NoiseROT also helps artists promote their sounds. Partnering with Crooked2th Studios on the North Side has allowed Alvarez, Amber, and Martinez to help up-and-comers create a digital footprint, which is vital to landing gigs.

“I try to find artists that maybe don’t have a lot of content online who I saw play live and thought they were super-good,” Martinez said, “and they’ll go into [Crooked2th] and record four or five songs and do an interview, and then we upload it onto the NoiseROT YouTube channel and upload those songs onto a Spotify playlist, so those bands have something tangible to show people.”

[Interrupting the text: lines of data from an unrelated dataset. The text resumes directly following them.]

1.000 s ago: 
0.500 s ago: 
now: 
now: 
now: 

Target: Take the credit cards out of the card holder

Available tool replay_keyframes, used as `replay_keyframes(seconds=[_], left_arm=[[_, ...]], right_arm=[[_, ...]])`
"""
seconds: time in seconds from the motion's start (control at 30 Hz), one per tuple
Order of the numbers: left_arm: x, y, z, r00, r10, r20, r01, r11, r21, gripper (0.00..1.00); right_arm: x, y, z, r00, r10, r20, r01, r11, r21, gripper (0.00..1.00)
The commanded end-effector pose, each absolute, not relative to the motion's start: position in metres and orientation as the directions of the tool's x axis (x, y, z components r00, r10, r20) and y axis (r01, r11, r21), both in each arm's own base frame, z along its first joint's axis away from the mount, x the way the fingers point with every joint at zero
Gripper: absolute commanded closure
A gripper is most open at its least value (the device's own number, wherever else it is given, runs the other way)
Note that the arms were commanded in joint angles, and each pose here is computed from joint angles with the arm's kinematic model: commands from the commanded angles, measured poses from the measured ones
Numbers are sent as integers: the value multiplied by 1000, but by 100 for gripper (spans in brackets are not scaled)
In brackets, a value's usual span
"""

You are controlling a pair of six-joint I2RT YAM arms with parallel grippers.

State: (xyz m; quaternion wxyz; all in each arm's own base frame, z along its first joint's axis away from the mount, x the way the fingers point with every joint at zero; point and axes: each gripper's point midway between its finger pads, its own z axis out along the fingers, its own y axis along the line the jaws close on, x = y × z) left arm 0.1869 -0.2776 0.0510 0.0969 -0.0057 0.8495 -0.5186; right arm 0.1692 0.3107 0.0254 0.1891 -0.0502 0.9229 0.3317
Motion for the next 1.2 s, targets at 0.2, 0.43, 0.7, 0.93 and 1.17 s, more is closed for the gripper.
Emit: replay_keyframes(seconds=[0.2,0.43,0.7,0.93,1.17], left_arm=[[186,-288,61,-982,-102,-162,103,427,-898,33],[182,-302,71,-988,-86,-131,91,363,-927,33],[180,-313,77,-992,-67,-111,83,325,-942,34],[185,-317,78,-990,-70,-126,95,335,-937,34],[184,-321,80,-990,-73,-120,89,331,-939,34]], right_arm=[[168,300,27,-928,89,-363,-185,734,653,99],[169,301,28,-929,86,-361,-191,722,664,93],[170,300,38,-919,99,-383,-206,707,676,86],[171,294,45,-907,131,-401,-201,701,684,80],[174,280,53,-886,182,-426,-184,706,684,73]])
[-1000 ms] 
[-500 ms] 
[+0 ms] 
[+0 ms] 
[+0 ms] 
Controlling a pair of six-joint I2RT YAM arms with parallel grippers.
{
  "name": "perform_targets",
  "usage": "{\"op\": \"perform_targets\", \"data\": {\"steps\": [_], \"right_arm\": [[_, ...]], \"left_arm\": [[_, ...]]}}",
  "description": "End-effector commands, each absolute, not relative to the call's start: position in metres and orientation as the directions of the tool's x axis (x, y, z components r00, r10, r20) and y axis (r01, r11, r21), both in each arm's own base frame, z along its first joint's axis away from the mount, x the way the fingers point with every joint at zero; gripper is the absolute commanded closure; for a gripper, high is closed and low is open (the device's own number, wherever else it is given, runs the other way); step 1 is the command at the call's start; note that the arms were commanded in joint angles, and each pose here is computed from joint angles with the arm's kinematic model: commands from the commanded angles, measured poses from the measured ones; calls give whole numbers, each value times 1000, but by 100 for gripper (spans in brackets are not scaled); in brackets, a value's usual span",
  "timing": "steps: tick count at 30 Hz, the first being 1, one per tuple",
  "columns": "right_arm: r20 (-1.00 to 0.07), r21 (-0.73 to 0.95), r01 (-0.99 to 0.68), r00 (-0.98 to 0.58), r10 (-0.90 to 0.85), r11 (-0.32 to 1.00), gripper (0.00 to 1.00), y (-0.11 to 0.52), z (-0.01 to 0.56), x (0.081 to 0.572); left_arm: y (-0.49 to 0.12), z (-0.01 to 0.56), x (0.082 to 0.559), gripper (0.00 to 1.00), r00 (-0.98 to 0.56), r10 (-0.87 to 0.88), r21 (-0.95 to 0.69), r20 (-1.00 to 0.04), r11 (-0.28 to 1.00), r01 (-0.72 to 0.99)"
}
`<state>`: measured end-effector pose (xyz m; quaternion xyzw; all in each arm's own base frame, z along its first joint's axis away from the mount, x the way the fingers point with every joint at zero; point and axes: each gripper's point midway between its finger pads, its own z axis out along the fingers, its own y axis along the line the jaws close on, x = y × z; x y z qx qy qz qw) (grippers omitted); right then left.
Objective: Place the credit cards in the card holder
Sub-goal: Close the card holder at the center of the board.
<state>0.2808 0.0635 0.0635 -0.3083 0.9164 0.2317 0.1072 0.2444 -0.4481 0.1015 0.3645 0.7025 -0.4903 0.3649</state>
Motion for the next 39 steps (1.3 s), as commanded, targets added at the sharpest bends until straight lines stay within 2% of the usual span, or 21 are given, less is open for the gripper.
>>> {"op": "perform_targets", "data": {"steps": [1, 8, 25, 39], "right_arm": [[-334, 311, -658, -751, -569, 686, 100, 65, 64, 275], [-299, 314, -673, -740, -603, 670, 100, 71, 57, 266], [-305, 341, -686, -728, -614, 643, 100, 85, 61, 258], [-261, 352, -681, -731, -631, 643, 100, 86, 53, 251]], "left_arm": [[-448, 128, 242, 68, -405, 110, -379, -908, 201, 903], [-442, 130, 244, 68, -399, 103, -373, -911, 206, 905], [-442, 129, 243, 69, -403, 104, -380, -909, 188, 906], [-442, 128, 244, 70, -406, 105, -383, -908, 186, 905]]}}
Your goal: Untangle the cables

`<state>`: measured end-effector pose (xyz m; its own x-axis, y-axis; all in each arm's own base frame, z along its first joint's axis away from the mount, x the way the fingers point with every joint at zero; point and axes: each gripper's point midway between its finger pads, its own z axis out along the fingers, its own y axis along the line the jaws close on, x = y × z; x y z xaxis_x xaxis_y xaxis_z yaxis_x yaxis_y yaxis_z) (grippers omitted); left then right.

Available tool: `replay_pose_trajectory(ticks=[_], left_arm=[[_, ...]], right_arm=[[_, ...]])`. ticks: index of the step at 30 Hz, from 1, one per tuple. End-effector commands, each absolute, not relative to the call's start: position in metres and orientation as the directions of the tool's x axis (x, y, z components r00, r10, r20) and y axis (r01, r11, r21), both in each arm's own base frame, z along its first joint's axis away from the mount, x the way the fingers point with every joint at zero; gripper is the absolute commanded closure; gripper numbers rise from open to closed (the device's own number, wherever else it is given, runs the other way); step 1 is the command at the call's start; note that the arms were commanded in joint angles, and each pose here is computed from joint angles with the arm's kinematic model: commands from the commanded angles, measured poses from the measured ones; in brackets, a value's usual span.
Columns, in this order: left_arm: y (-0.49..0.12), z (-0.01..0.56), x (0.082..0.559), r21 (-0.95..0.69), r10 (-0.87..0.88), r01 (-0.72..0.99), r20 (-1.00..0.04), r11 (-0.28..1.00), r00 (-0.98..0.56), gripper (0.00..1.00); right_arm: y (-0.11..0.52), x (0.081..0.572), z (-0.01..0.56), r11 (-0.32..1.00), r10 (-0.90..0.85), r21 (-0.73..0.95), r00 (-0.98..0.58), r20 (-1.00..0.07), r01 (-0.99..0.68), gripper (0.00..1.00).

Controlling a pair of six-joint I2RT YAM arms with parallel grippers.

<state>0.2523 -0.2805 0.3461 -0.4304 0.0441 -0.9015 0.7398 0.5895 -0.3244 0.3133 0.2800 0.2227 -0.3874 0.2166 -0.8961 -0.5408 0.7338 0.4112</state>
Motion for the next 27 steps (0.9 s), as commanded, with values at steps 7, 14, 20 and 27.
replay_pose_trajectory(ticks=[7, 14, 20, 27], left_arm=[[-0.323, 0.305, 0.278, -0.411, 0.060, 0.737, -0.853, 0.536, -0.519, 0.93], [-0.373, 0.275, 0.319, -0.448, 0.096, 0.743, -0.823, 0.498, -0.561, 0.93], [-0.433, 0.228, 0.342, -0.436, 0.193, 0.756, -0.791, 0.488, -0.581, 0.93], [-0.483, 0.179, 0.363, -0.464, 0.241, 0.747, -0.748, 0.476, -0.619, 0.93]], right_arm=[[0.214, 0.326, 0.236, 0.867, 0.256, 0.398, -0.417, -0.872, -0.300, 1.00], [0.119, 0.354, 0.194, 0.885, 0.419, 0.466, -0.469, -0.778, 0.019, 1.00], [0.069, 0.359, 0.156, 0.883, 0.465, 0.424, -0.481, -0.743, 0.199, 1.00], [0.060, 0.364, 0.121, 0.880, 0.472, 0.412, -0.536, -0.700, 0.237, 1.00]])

Called the Rotted Roots Sessions, these videos highlight local artists like Dusty Calcote, Jacob Furr, and Cold Case. The channel also hosts episodes from Martinez’ Chill Sounds & Beats, in which he interviews newer artists like Erin Malone and Saint Eastwood as well as local businesses like gourmet hot sauce purveyor Freaky Ferments.

Alvarez always takes a view from 30,000 feet. “What I’ve always told myself is, ‘How do I get people who go to Billy Bob’s to see a show at Tomcats?’ ‘How do I get people from Rubber Gloves to come see a show at the Rail Club?’ How do I connect these worlds? Because there’s a big community with lots of little pockets within it. How do we tie it all together? That’s what the big dream is.”